> _Task to complete_
Please quote exactly the opening lines of the data, from the first line to the one where "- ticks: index" appears.

(Saved entries)
==============================
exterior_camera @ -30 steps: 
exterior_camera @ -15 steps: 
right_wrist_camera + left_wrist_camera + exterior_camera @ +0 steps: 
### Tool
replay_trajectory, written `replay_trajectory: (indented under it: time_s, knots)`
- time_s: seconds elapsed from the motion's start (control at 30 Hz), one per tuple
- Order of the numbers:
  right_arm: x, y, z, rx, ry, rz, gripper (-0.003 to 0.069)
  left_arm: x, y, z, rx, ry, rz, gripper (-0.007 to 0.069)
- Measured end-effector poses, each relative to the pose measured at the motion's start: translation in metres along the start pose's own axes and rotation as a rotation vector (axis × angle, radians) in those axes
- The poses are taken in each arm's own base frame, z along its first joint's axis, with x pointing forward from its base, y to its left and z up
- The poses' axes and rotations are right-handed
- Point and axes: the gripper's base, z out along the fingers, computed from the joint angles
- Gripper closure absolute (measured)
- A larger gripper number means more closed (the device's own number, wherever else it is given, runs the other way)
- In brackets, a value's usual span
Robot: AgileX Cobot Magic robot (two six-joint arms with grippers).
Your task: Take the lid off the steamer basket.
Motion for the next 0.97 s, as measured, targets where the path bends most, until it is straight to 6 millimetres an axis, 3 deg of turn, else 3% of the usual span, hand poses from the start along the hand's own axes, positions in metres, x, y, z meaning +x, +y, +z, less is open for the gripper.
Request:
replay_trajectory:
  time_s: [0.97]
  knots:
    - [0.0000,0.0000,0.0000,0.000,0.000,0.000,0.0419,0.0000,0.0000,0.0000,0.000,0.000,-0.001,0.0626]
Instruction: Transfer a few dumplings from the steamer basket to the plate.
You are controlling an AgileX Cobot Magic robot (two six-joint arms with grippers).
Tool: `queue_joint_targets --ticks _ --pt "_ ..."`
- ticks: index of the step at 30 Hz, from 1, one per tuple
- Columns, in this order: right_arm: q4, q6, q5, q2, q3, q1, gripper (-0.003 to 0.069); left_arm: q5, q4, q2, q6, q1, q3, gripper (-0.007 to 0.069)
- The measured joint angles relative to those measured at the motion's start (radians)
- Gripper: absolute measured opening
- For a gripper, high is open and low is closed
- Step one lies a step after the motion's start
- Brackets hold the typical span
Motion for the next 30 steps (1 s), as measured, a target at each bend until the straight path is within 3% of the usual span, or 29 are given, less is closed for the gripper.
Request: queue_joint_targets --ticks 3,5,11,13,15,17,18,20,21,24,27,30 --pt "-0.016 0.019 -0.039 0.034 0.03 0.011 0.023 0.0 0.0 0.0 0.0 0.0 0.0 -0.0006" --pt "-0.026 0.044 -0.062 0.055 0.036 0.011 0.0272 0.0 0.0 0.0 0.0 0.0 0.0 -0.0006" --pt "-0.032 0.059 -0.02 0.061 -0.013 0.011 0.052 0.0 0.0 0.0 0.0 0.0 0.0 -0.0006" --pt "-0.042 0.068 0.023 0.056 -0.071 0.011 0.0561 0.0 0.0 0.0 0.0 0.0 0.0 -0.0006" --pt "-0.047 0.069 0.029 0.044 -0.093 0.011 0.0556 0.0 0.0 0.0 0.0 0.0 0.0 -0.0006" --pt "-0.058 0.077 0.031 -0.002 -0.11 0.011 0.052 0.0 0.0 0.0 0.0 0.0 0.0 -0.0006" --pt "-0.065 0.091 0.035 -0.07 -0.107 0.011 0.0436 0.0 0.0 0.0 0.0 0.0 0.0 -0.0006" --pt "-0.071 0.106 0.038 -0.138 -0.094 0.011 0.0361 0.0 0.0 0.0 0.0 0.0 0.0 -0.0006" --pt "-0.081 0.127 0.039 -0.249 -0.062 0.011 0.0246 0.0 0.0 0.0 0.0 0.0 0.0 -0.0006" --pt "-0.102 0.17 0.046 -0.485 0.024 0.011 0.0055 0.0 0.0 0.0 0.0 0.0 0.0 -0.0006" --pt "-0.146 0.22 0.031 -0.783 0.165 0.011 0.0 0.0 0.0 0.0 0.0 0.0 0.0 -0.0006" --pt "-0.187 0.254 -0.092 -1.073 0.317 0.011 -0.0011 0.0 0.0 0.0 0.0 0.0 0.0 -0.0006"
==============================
> _Answer to this exercise_
exterior_camera @ -30 steps: 
exterior_camera @ -15 steps: 
right_wrist_camera + left_wrist_camera + exterior_camera @ +0 steps: 
### Tool
replay_trajectory, written `replay_trajectory: (indented under it: time_s, knots)`
- time_s: seconds elapsed from the motion's start (control at 30 Hz), one per tuple
- Order of the numbers:
  right_arm: x, y, z, rx, ry, rz, gripper (-0.003 to 0.069)
  left_arm: x, y, z, rx, ry, rz, gripper (-0.007 to 0.069)
- Measured end-effector poses, each relative to the pose measured at the motion's start: translation in metres along the start pose's own axes and rotation as a rotation vector (axis × angle, radians) in those axes
- The poses are taken in each arm's own base frame, z along its first joint's axis, with x pointing forward from its base, y to its left and z up
- The poses' axes and rotations are right-handed
- Point and axes: the gripper's base, z out along the fingers, computed from the joint angles
- Gripper closure absolute (measured)
- A larger gripper number means more closed (the device's own number, wherever else it is given, runs the other way)
- In brackets, a value's usual span
Robot: AgileX Cobot Magic robot (two six-joint arms with grippers).
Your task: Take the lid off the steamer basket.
Motion for the next 0.97 s, as measured, targets where the path bends most, until it is straight to 6 millimetres an axis, 3 deg of turn, else 3% of the usual span, hand poses from the start along the hand's own axes, positions in metres, x, y, z meaning +x, +y, +z, less is open for the gripper.
Request:
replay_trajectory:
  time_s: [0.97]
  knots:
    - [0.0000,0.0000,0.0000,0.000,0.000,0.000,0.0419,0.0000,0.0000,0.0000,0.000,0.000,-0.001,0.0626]
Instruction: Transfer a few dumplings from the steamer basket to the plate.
You are controlling an AgileX Cobot Magic robot (two six-joint arms with grippers).
Tool: `queue_joint_targets --ticks _ --pt "_ ..."`
- ticks: index of the step at 30 Hz, from 1, one per tuple

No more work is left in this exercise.